Steven Spielberg has told many great stories, but now he is going to tell a Good one. Like, from the Good Book good. The director is very close to signing on to direct Gods and Kings, a retelling of the Moses story that has history's second-best Jewish person (after Steven Spielberg, of course) "coming down the river, being adopted, leaving his home, forming an army, and getting the Ten Commandments." It's going to be combat heavy and "Braveheart-ish," which could be interesting. Obviously nothing will ever beat the bizarrely underrated 1998 animated movie The Prince of Egypt (seriously! that is a good movie!) or, you know, the Charlton Heston classic Planet of the Israelites The Ten Commandments, but it could be interesting nonetheless, no? [Deadline]

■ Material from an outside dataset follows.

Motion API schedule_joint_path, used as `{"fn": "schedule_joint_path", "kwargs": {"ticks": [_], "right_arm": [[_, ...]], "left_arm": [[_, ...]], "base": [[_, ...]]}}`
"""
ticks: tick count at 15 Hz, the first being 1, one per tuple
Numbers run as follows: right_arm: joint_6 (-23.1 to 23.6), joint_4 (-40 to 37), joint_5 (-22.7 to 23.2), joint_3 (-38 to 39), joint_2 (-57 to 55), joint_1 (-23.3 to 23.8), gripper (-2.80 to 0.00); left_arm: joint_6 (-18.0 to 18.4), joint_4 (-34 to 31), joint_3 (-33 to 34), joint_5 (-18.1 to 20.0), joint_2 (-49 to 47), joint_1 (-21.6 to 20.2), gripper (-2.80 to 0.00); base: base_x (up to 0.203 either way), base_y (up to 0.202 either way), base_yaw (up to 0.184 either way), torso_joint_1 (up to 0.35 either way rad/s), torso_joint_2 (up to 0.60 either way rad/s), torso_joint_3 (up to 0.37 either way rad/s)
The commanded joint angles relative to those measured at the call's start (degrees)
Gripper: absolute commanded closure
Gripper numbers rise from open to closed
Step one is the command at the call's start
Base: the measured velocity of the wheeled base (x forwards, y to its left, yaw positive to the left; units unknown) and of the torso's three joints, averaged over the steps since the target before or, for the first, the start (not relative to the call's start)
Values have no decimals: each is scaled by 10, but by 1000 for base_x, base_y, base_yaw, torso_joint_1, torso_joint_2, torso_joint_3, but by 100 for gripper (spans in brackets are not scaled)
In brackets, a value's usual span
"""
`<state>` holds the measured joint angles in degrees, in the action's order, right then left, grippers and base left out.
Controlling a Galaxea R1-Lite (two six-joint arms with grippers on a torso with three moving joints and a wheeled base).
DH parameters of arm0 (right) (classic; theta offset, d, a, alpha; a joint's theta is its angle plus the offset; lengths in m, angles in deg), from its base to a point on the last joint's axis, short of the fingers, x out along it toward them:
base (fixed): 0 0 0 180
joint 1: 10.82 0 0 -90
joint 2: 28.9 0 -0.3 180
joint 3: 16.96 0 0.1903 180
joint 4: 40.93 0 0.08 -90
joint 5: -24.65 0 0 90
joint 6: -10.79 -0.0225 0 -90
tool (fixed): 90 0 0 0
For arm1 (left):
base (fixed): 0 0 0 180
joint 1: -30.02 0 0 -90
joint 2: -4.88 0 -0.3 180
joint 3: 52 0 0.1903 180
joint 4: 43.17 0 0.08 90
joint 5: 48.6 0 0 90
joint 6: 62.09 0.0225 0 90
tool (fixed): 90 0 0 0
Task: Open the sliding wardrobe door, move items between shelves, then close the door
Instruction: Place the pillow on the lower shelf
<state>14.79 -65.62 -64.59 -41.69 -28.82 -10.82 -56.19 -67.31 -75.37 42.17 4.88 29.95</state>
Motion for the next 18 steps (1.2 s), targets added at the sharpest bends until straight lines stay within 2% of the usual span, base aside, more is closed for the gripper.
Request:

Oh good grief. Not content enough to exploit the ruined psyches of kids in the dance world, Lifetime is looking to expand their growing Dance Moms empire into the world of figure skating. Aw, isn't that great? Good for them. Figure skaters are always so even-keeled and well-balanced as is, just look at Tonya Harding and Oksana Baiul, so throwing them, as children, in front of TV cameras and horrible mothers and coaches will just make them even more stable. That's just good psychology right there. Way to go, Lifetime! You're doing noble work, truly. [Deadline]

Hm. Relativity has decided to push the release of their upcoming Snow White pic Mirror Mirror back two weeks to March 30th, from the 16th. Why do this, why now? Probably because The Hunger Games comes out on the 23rd and will level everything else flat that weekend, so better to attack its second, weaker week than be the thing that comes right before it. The problem is now Mirror Mirror is competing with Clash of the Titans 2: Kraken the Books (Perseus goes to college!). So it will be really hard for us to decide on the 30th which movie to absolutely never ever pay $13 to see. "Hm, do I want to never, not in a million years, pay $13 to see Mirror Mirror or absolutely never watch Wrath of the Titans? I'm not going to see both, but which one am I really not going to see?" Tough decisions! [Deadline]

Fox has lost an appeal to the Classification and Rating Appeals Board to get the R rating removed from their upcoming romantic action comedy This Means War. The Reese Witherspoon/Tom Hardy/Chris Pine (poor Reese feel so bad for her must stink) movie got an R because of "some sexual content." Aha. The movie, mind you, is about two spies who probably kill people for a living, but that's no problem. It's the implied doin' it that bothers and ruffles skirts at the MPAA and theater owners associations. The taking of life can be depicted with feverish abandon! The making of it must be hidden behind dark, thick curtains so children can never see it. Makes total sense. (Seriously, why do we have movie ratings again?) [The Hollywood Reporter]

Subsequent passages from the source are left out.